The rhythmic flow includes repeated lines that sound like they belong in the chorus of a song:
- “Then God said, ‘Let there be light.’”
- “And evening passed and morning came, marking the first day.”
- “Then God said, ‘Let there be a space between the waters.’”
- “And evening passed and morning came, marking the second day.”
The writer beats that drum through six wonderfully pulsing verses.
Parallelism like that is a hallmark of Hebrew poetry, just as rhyme, in English, clues us that the writer is more into poetry than history.
Not that we can’t have both. But if we’re reading history from a poet, we’d want to know it.
At least that’s what a good many Christians say.

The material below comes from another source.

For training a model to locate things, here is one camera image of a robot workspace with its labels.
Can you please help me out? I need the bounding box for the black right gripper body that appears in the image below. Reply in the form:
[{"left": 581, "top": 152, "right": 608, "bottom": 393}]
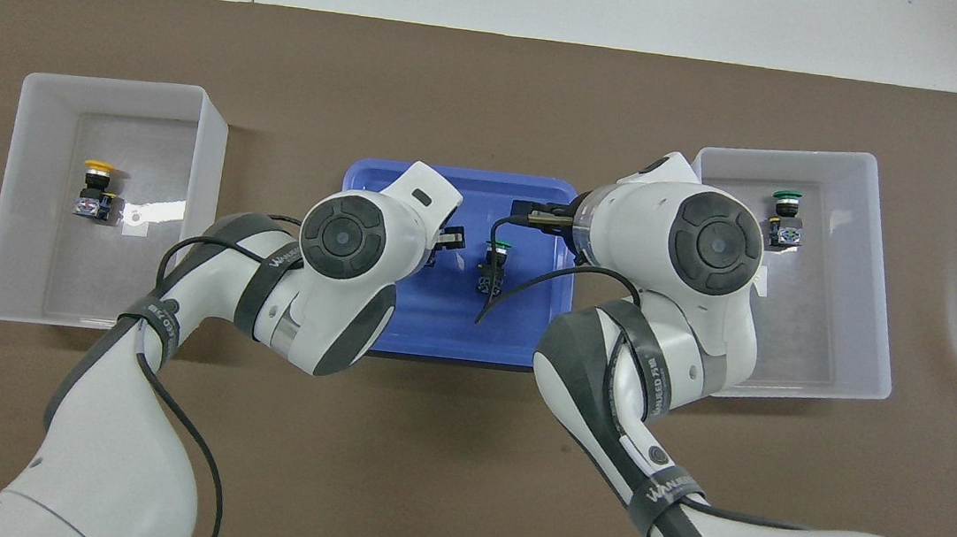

Yet if Gallup pollsters are right, almost half of America reads the story literally…some 46 percent according to a June poll.
Greg Burke
It seems to me at times as though Christains don’t wish to have to think. “Just tell me what I need to know and I’ll be fine”. Maybe it is due to faith being a necessary part of a Christian’s every day life. Personally I try to avoid over thinking, it makes my head hurt.
Stephen M. Miller
Greg, some of the thinking Christians I know have hurting heads, too. For many of them, when they don’t know what to make of a Bible passage or a theory about how to interpret the passage, they turn to Jesus as the living example to follow.
It’s easy enough to see what he wants of us. And if we focus on trying to get that done, we’ve got a full plate to deal with. Not much time to worry about the perplexing stuff. I think it was Mark Twain who said something like this:
“It ain’t the parts of the Bible that I can’t understand that bother me, it is the parts that I do understand.”